To evaluate the potential independence of the four static relapse biomarkers, stepwise Cox regressions were performed, beginning with a baseline model containing number of past episodes and residual symptoms. The right somatosensory cortex region was the most significant correlate of relapse, demonstrating significantly greater deactivation in relapsers compared to non-relapsers, β = −0.65 [−0.87, −0.44], p < .001 (Fig. 4B). Including average right somatosensory reactivity in the Cox model significantly improved model fit, from R2 = 0.201 to R2 = 0.837, χ2(2) = 28.5, p < .001. Survival probability at the end of the follow-up period was much higher for participants above the median level of somatosensory deactivation, p = .945; 95% CI [0.874; 1.00], than for those below the median, p = .566; 95% CI [0.419; 0.765] (Fig. 4C). Including additional regions did not improve model fit (Table S8), so only the right somatosensory region was retained as a static vulnerability marker.

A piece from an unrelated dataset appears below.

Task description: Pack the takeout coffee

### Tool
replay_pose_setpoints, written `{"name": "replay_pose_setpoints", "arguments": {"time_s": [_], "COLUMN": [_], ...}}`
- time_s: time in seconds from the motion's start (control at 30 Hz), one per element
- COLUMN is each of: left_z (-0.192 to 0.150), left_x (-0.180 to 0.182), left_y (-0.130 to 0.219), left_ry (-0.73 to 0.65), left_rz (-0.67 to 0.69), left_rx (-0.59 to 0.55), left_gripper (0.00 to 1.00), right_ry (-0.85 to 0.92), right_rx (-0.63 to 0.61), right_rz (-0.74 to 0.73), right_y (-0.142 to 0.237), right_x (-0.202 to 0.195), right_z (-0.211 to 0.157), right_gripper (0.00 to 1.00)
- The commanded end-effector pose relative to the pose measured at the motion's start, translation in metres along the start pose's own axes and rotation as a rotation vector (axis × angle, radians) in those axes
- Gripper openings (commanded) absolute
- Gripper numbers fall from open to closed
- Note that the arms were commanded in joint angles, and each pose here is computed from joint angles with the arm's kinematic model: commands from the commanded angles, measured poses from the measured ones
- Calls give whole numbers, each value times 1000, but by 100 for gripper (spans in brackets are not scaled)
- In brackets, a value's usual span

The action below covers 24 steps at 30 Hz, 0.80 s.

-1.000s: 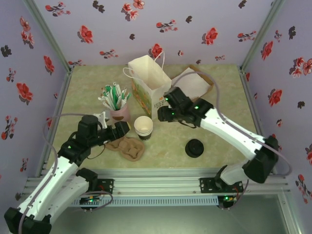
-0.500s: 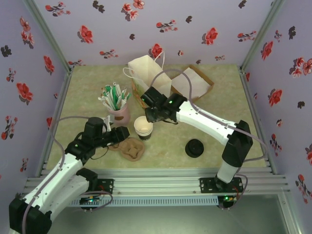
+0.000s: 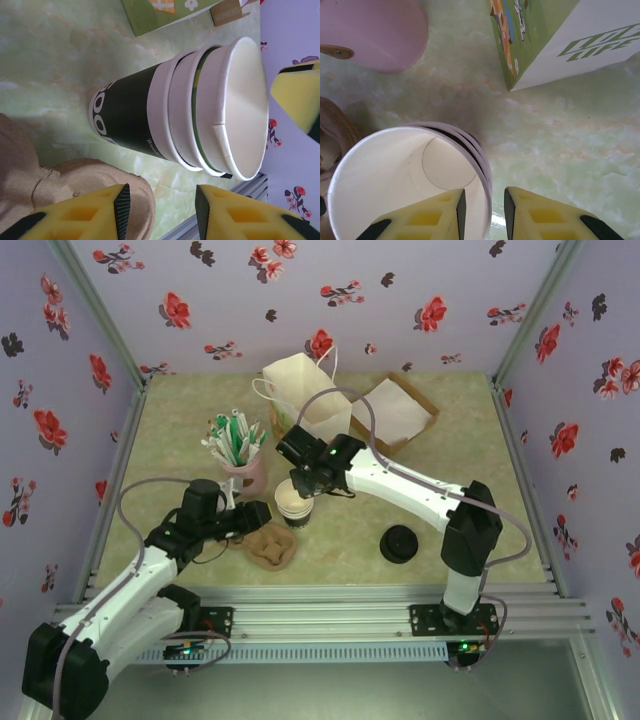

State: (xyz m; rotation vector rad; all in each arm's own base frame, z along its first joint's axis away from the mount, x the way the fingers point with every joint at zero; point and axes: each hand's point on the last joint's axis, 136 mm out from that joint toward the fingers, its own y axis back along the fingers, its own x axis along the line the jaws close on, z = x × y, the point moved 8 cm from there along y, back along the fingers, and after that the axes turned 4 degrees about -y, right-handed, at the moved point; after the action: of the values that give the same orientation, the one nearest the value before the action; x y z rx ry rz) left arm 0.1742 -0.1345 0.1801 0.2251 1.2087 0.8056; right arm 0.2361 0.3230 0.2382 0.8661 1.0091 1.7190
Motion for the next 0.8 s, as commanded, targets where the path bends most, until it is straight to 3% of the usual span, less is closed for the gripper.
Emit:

3.4. Dynamic (Treatment-Varying) relapse biomarkers
To identify treatment-varying (dynamic) neural biomarkers of relapse (Aim 2), the effect of Time within non-relapsers was explored. Time-related reductions were observed in the right inferior parietal lobe, left DLPFC and left superior occipital regions (Fig. 5A, Table S9). Change scores from all three regions were entered into separate Cox regressions to model relapse risk, controlling for past episodes. Concurrent depressive symptoms and antidepressant status. Of the three regions, only change in the left DLPFC was associated with future relapse status (Table S10).
Follow-up multilevel modelling of Time × Relapse effects suggested that reductions in left DLPFC reactivity were less pronounced for relapsers than non-relapsers, Relapse × Time β = 0.40 [0.06, 0.73], p = .022 (Fig. 5B). The interaction was driven by a significant reduction for non-relapsers, β = −0.36 [−0.51, −0.20], p < .001, but no evidence of change for relapsers, β = 0.04 [−0.24, 0.32], p = .773 (Fig. S2).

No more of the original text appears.